He bowed respectfully. "I am Valerius, emissary of the Golden Dragon Theocracy and servant of the Five Prophets. I bring greetings, and profound condolences, from my lords to King Aegon Targaryen."
Aegon's eyes narrowed. "Condolences."
"For the great tragedy that has befallen your house and the world," Valerius said, his voice pitched with perfect, sympathetic resonance. "The death of Queen Rhaenys and the noble dragon Meraxes at the hands of treacherous men was an event of profound sorrow. It proved that a dark and profane knowledge—the art of killing dragons—still lingers in this world. My god, the Golden Wyrm, and his Prophets believe this knowledge is a plague upon us all, a threat to the divine order and the very fabric of civilization."
Visenya's intake of breath was sharp and audible. To hear this stranger speak her sister's name in this hall was a violation.
"We believe," Valerius continued, his gaze fixed on Aegon, "that this threat must be extinguished. We propose a holy accord. A partnership between the two great dragon powers of this world. Let us unite our resources. Let us pool our intelligence. Let us hunt down and destroy every scorpion, every treatise, every smith who knows how to forge the bolts, from the Citadel of Oldtown to the shadowlands of Asshai. Let us work together, King Aegon, to ensure that no dragon, be it of your house or of ours, ever again falls to a mortal's hand."
He finished and stood in silence, his proposal hanging in the air. It was audacious, compassionate, and deeply, deeply suspicious.
After Valerius was escorted out to await a reply, the chamber erupted.
"He mocks us!" Visenya raged, her voice shaking with a fury she rarely showed. "He speaks of our sister's murder and dares to offer partnership? This is a spy mission! They seek to learn our strengths, our weaknesses, the disposition of our forces, all under the guise of this 'holy accord'!"
"The offer seems sound, Your Grace," Lord Loren Lannister ventured cautiously. "To eliminate such a weapon would surely be to our advantage. It would make your own rule absolute."
"My rule is already absolute, Lord Lannister," Aegon said coolly. He had remained silent during the outburst, his mind a whirl of calculation. He was processing the offer not as a warrior or a grieving husband, but as a king. And as a king, he was asking the fundamental question: Cui bono? Who benefits?
Visenya was right. The proposal was filled with traps. But Aegon sensed something deeper than a simple espionage plot. There was a desperation to it, a neediness that belied their grand display of power. Why would a power with fifty dragons be so concerned with a weapon that had, through apparent luck, killed only one?
He thought of his own heart. He thought of the unending, grinding rage and grief that had consumed him for a year. He thought of the fear he felt every time Visenya flew Vhagar into the skies over Dorne, the fear of another lucky shot, another impossible loss. He knew that fear intimately. It was his constant companion.
And then he understood.
He stood, and a king's authority silenced the room. "They are afraid," he said simply.

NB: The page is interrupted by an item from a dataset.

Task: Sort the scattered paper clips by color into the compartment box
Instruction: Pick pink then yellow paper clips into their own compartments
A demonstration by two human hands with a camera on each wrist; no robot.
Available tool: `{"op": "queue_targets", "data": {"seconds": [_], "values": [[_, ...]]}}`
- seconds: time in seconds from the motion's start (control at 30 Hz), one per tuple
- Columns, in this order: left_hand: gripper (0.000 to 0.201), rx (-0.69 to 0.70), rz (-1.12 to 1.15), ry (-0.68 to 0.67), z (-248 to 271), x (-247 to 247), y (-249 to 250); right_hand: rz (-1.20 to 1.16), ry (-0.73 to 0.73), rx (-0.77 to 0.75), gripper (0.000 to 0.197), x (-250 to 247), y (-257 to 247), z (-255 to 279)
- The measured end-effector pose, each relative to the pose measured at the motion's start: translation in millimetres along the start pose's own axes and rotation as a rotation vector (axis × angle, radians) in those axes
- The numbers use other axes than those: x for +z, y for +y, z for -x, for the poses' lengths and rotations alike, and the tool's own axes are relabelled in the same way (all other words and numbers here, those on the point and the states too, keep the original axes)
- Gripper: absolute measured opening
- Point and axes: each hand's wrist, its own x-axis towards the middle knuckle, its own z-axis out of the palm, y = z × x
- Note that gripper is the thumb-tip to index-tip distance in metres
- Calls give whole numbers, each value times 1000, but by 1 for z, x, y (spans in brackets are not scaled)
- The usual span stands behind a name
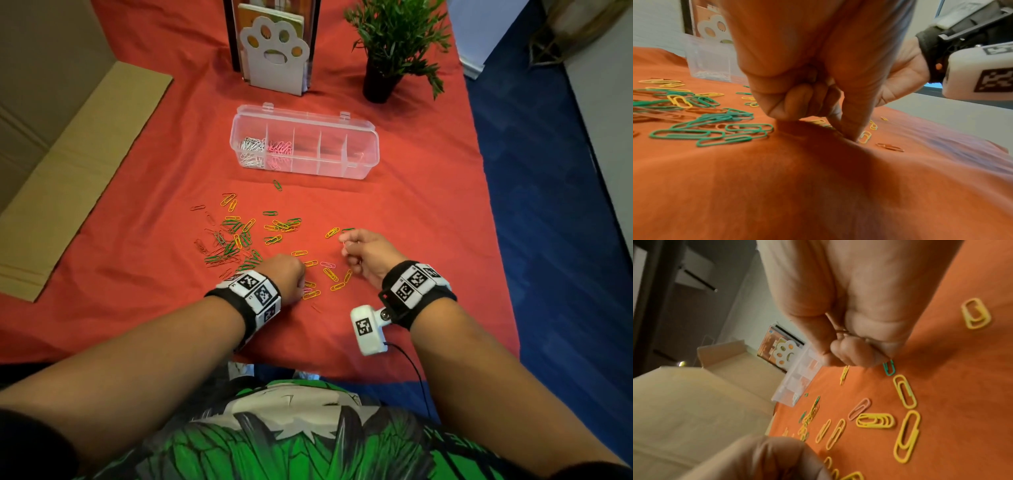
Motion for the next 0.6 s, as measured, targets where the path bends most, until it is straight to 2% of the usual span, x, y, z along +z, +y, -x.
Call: {"op": "queue_targets", "data": {"seconds": [0.1, 0.13, 0.17, 0.2, 0.27, 0.3, 0.33, 0.4, 0.47, 0.53, 0.6], "values": [[12, -73, 163, -4, -2, -8, 1, -291, -25, 98, 21, -3, -2, 6], [16, -122, 284, -21, -3, -13, 1, -311, -18, 130, 21, -1, -2, 6], [21, -174, 469, -50, -5, -16, -1, -233, 5, 144, 21, 1, -2, 4], [25, -237, 708, -77, -6, -19, -3, -38, 34, 128, 21, 5, -2, 1], [25, -361, 1151, -84, -4, -25, -6, 571, 76, 45, 16, 13, -2, -2], [24, -384, 1272, -92, -3, -29, -9, 848, 89, -18, 12, 18, -3, -1], [24, -386, 1336, -107, -2, -31, -11, 1065, 113, -81, 20, 22, -1, 0], [26, -374, 1389, -115, -2, -36, -14, 1306, 145, -189, 37, 30, 7, -2], [27, -394, 1363, -88, -3, -38, -15, 1414, 159, -273, 40, 38, 13, -3], [26, -417, 1257, -30, -8, -37, -18, 1474, 143, -284, 39, 42, 15, -5], [24, -400, 1089, 65, -11, -36, -23, 1434, 97, -233, 37, 39, 9, -7]]}}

Visenya turned to him. "Aegon, they have an army of dragons…"
"And they are terrified," Aegon repeated, a new, cold light dawning in his eyes. He began to pace before the throne. "We have been looking at this backwards. We see their display of force as a threat, as the act of a confident power. We see their offer as the condescending move of a superior. We are wrong."
He turned to the council. "For a century, they have been the sole dragon power in the world. Their entire Theocracy, their entire religion, is built on the myth of their guardians' invincibility. They lived in a world of theory. Then, they look across the sea and see us. And what is the first thing they witness of our great conquest? They witness one of our dragons, a true beast of Old Valyria, being killed. By men. By a machine."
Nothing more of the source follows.